→ **Your assignment**:
Print exactly the lines below between the line holding "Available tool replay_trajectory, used" and the line holding "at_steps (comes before", inclusive, and nothing more.

(Entries taken from a collection)
Segment Open
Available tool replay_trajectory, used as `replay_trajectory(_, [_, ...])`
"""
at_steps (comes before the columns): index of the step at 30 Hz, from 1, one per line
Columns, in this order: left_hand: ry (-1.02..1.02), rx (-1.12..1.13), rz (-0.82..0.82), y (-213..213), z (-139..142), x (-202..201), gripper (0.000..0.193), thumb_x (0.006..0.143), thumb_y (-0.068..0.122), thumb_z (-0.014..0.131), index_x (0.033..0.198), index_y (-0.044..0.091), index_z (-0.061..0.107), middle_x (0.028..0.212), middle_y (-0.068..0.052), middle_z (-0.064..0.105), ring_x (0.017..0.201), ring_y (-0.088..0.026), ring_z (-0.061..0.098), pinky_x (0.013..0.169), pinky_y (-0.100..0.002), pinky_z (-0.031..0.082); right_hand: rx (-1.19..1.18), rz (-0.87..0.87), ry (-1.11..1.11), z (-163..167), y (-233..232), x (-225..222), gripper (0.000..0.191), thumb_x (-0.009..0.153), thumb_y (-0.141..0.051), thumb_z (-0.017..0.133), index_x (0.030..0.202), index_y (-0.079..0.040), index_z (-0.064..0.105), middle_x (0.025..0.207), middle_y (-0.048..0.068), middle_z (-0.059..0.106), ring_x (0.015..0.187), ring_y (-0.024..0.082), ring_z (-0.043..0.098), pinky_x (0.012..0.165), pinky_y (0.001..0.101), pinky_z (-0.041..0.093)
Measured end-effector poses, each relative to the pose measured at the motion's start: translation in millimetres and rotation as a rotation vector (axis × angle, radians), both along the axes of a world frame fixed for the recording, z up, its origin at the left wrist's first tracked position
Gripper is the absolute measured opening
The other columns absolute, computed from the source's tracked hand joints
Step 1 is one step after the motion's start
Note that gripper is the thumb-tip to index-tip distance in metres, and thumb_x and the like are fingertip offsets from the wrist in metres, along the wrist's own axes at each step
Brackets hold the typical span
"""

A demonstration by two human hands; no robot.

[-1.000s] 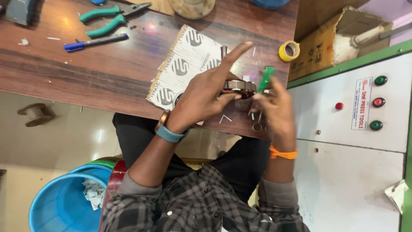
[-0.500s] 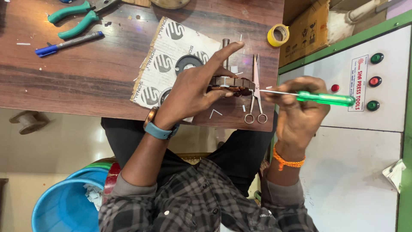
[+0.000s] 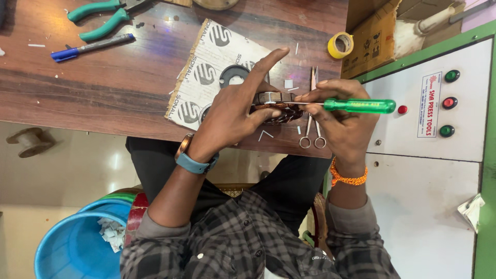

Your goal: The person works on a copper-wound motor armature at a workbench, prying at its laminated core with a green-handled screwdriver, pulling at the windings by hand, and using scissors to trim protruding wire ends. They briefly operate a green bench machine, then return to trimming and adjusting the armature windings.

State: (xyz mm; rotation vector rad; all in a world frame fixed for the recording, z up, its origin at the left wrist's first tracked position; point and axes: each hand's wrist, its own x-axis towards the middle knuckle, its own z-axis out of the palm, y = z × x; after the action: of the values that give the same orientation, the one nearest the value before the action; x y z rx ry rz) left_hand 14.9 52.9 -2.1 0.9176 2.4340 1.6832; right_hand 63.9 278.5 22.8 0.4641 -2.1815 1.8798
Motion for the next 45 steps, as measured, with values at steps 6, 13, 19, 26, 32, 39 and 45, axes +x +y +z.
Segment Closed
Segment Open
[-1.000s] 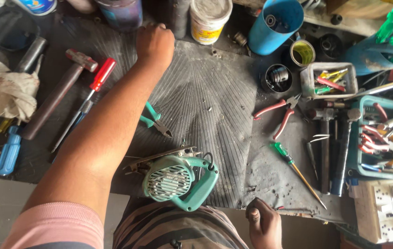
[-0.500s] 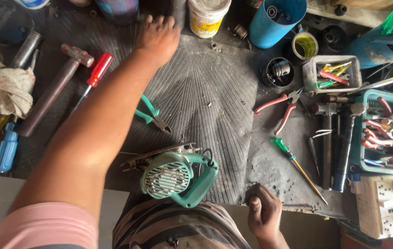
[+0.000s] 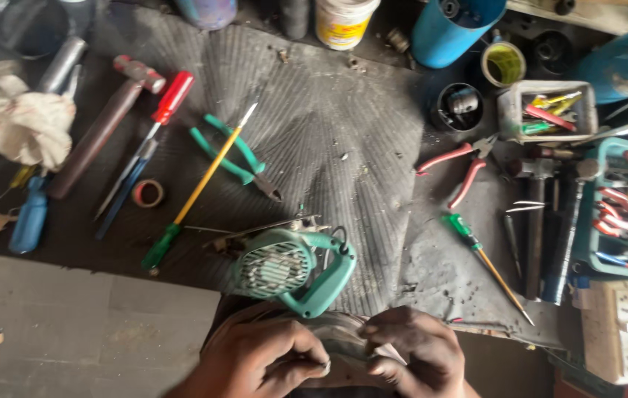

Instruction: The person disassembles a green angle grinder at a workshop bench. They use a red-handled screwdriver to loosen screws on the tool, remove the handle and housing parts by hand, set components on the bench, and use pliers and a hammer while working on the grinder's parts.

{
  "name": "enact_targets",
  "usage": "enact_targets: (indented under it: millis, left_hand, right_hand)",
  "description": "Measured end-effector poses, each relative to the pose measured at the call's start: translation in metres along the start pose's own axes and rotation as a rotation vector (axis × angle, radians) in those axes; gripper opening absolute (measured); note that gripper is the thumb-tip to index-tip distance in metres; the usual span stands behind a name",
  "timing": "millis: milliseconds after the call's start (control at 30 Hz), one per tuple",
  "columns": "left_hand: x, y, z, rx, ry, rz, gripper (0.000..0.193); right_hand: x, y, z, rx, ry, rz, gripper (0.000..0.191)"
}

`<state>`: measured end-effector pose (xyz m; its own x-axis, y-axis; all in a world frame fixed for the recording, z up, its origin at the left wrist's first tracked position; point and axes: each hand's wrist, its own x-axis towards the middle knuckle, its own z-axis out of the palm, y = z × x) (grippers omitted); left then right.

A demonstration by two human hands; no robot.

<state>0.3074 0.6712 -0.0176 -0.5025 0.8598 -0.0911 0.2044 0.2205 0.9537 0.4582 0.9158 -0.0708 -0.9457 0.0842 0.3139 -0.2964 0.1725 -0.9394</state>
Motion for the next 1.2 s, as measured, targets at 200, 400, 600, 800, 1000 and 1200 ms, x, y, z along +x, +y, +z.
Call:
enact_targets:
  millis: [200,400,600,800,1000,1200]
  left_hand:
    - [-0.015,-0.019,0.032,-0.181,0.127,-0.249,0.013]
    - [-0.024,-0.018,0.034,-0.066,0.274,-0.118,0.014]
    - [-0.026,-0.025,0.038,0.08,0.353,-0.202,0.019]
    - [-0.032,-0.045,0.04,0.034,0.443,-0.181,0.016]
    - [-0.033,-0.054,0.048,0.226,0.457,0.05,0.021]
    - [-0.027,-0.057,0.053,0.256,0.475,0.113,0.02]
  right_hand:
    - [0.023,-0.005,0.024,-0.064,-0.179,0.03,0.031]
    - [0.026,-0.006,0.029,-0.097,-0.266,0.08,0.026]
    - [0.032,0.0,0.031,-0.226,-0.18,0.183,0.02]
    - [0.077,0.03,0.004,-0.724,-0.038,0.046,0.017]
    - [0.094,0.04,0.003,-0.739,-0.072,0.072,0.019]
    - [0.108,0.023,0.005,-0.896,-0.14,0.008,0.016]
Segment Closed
→ **Response area**:
Available tool replay_trajectory, used as `replay_trajectory(_, [_, ...])`
"""
at_steps (comes before the columns): index of the step at 30 Hz, from 1, one per line

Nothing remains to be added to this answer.